The UK economy rebounded from the impact of the Covid-19 pandemic faster than initially estimated. Newly revised figures show a significant 1.7% boost to the country’s GDP in the fourth quarter of 2021.
Yet, what this implies for the present state and future trajectory of the economy remains uncertain. This uncertainty arises because revised statistics covering more recent quarters won’t be available until September 30.
UK economic performance at par or better than Germany
New data has revealed that the UK’s economy in the final three months of 2021 was actually 0.6% larger compared to its pre-pandemic levels, which contradicts the earlier estimate of a 1.2% contraction. The government has used this revised information to assert that those who have been negative about the British economy have been proven wrong.
The Office for National Statistics (ONS) attributes these changes primarily to having more comprehensive data from its annual survey. Furthermore, the updated figures indicate that the economic downturn during the 2020 pandemic lockdown was slightly less severe, with a 10.4% decline instead of the previously reported 11%. Additionally, the recovery in 2021 was faster, with an 8.7% growth rate rather than the earlier 7.6%.
Recently, the ONS estimated that between April and June of this year, the UK economy was still 0.2% smaller than it was in the final three months of 2019, which was the last full quarter before the pandemic began in March 2020. This placed the UK at the bottom among the largest G7 economies in terms of its recovery from the pandemic.
However, this upward revision could mean that the UK’s economic performance is now on par with or possibly better than Germany, and is trailing just slightly behind France and Italy when the ONS releases its latest figures.
Chancellor Jeremy Hunt commented that the fact that the UK recovered from the pandemic much faster than thought shows that once again those determined to talk down the British economy have been proved wrong.

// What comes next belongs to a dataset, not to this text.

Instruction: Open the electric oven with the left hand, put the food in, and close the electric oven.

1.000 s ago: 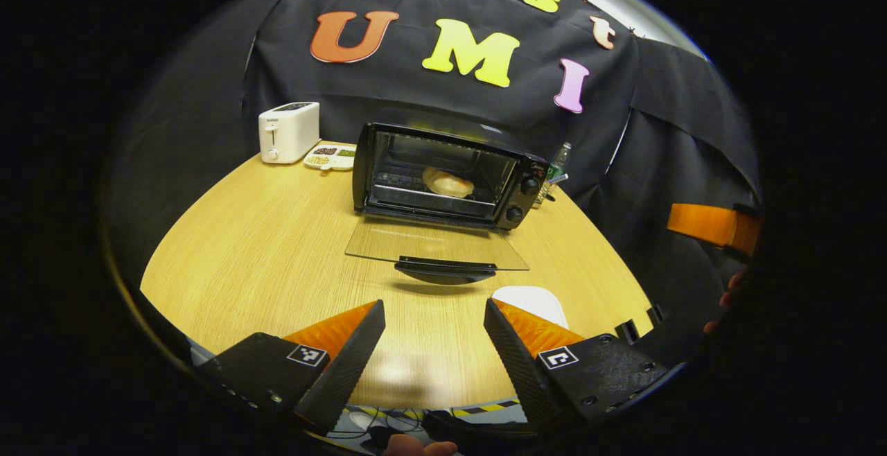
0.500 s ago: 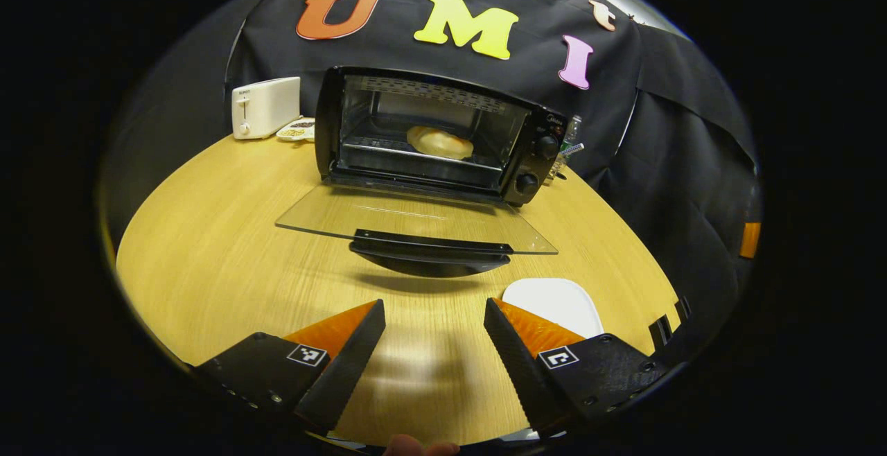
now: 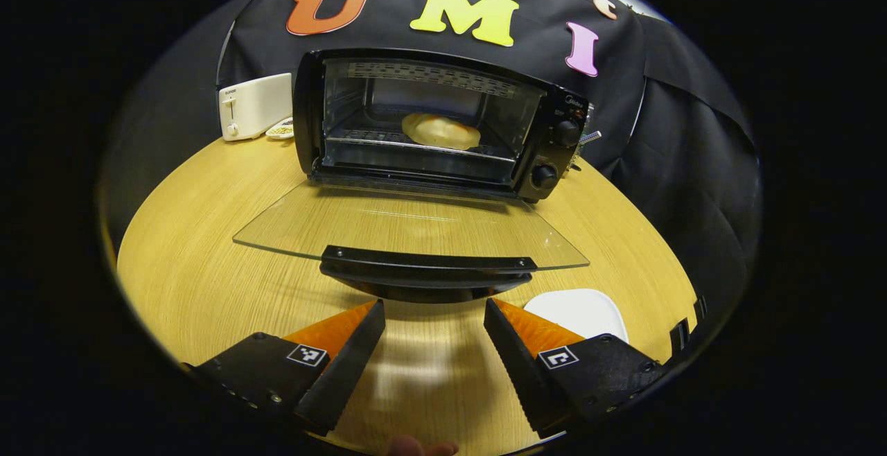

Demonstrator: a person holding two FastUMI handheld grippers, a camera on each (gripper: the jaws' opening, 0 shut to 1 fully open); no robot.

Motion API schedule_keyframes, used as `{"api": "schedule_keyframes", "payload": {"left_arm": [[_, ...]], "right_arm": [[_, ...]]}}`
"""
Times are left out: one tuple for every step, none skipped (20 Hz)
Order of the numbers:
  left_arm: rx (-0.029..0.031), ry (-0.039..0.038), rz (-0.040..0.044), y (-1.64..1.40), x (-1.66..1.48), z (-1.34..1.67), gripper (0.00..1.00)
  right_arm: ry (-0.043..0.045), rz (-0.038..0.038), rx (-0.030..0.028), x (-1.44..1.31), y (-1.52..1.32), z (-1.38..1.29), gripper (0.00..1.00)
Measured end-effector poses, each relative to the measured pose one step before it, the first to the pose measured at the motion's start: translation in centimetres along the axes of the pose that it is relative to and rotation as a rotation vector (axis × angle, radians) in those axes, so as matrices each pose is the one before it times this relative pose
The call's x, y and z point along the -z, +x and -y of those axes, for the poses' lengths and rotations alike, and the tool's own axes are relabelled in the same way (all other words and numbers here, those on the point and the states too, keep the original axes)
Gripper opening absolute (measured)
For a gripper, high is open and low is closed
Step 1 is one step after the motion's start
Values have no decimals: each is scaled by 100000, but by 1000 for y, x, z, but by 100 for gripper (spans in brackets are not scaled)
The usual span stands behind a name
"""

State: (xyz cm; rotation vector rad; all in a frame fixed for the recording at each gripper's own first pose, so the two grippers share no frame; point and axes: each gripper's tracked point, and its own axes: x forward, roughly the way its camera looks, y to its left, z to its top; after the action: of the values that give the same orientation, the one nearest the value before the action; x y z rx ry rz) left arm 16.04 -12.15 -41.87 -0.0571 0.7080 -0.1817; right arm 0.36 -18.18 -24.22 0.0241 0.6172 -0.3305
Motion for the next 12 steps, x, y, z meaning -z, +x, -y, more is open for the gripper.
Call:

UK economy has been making progress since 2021
The significant difference in the UK economy’s performance at the end of 2021, where it shrank and then grew substantially, should be seen in the context of the extreme swings caused by the pandemic. The ONS cited several reasons for this change, including companies stockpiling unsold goods during the pandemic instead of depleting their inventories. Additionally, the ONS adjusted its calculations for the output of health services, particularly the NHS.
As a result of these revisions, by 2022, the UK was no longer an outlier within the G7 nations in terms of the economic impact of the pandemic. In fact, the UK’s economic downturn was in line with other major European countries. It’s important to note that only the UK and the US have made revisions to their 2021 economic data, while countries like Germany, France, and Italy have not. If they were to do so, it could reveal that their economic performance during that time was either better or worse than initially thought.
Nevertheless, the ONS’s revision provides valuable insights into the lasting effects of the pandemic on the UK economy. It shows that the impact was less severe than originally feared. However, it doesn’t offer much insight into the current state of the economy, which has faced new challenges such as energy price shocks and rising interest rates, all of which occurred after this revision.
A separate Purchasing Managers’ Index (PMI) for the eurozone revealed that the challenges experienced by industry were not unique to the UK. Although the August reading of 43.5 was somewhat less pessimistic than July’s 42.7, it still indicated difficulties.
Fhaheen Khan, a senior economist at the manufacturers’ organization Make UK, noted that the data indicated a slowdown in manufacturing production due to declining demand, and factors like high inflation and higher interest rates were affecting consumer spending negatively.
The Nationwide reported that the average price of a UK home was now more than £14,500 lower than in August 2022. The housing market’s weakness was expected, given the sharp increase in mortgage servicing costs. Robert Gardner, the lender’s chief economist, highlighted that the softening of the housing market was unsurprising, as borrowing costs had risen significantly in recent months, leading to a notable drop in housing market activity compared to pre-pandemic levels.